▶ **WHAT TO PRODUCE**
Of the entries below, return exactly those lines that fall between the one containing "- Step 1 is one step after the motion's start" and the one containing "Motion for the", the two end lines included.

▶ **RECORDED DATA**
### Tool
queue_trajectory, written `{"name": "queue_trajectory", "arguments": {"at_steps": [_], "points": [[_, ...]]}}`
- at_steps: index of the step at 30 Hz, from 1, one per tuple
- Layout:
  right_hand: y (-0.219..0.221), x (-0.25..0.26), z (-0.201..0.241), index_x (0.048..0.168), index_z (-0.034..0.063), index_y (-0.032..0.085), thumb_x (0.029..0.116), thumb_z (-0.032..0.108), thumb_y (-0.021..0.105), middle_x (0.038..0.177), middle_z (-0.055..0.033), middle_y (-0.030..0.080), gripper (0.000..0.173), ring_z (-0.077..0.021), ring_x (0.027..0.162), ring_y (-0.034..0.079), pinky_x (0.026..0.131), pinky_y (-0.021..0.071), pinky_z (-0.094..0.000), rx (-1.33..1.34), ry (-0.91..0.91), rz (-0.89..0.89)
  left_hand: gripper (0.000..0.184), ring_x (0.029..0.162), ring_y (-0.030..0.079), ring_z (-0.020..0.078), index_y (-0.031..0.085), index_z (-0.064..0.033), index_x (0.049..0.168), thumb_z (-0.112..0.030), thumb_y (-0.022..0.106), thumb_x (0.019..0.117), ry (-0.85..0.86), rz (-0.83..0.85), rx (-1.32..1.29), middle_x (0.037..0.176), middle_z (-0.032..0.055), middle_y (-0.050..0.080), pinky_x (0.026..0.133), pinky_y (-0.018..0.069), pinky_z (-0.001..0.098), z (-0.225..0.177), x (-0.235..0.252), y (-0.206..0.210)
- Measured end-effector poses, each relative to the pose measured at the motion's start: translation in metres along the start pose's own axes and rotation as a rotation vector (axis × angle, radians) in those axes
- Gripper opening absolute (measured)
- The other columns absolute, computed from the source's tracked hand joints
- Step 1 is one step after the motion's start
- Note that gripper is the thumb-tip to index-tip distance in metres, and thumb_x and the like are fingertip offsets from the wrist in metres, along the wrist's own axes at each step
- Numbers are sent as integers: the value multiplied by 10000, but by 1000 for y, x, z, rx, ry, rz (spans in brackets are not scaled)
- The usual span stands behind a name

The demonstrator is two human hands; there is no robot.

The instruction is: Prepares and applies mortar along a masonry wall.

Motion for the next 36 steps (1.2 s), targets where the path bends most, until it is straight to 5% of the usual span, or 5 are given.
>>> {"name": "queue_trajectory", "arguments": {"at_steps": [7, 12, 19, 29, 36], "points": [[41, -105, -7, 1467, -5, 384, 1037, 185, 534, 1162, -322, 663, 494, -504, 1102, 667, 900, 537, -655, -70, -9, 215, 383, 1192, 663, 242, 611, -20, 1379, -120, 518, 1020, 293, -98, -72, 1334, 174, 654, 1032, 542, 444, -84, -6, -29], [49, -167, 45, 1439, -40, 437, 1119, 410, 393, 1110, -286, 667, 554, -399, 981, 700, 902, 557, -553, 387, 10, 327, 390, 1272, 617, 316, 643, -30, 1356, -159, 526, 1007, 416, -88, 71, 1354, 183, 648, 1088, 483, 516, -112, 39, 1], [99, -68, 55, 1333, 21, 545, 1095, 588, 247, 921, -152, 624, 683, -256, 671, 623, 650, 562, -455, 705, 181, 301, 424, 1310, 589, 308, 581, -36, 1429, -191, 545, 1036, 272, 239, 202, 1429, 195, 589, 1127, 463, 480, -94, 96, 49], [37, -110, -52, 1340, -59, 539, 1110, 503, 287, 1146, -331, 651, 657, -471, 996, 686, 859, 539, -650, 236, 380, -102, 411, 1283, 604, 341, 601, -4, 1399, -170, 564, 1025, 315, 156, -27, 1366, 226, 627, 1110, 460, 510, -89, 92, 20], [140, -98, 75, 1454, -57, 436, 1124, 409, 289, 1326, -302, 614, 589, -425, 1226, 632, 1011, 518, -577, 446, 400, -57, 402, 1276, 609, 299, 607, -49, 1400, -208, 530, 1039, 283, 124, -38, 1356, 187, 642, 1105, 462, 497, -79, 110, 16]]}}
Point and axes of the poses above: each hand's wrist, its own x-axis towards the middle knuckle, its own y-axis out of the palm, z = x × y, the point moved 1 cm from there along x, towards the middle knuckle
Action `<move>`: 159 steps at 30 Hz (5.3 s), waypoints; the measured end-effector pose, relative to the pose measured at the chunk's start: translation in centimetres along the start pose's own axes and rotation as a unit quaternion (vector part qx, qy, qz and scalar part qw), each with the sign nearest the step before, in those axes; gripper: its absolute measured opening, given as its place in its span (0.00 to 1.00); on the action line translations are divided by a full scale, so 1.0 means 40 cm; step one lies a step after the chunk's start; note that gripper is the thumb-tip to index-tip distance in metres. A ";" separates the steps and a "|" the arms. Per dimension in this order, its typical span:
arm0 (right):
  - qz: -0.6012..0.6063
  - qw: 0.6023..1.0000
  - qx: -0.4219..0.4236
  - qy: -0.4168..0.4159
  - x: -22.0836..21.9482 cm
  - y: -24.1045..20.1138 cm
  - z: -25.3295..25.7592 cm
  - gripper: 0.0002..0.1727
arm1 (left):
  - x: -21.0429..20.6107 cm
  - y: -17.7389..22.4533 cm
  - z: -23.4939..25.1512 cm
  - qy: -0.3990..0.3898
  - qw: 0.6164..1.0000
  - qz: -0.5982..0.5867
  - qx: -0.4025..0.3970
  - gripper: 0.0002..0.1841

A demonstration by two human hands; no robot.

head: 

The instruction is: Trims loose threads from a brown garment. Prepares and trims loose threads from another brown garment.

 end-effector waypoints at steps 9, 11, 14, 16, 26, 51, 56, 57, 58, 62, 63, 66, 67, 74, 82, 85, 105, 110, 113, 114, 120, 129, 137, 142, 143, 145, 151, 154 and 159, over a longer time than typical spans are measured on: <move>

▶ **SOLUTION**
- Step 1 is one step after the motion's start
- Note that gripper is the thumb-tip to index-tip distance in metres, and thumb_x and the like are fingertip offsets from the wrist in metres, along the wrist's own axes at each step
- Numbers are sent as integers: the value multiplied by 10000, but by 1000 for y, x, z, rx, ry, rz (spans in brackets are not scaled)
- The usual span stands behind a name

The demonstrator is two human hands; there is no robot.

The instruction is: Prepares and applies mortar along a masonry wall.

Motion for the next 36 steps (1.2 s), targets where the path bends most, until it is straight to 5% of the usual span, or 5 are given.

No further output remains for this exercise.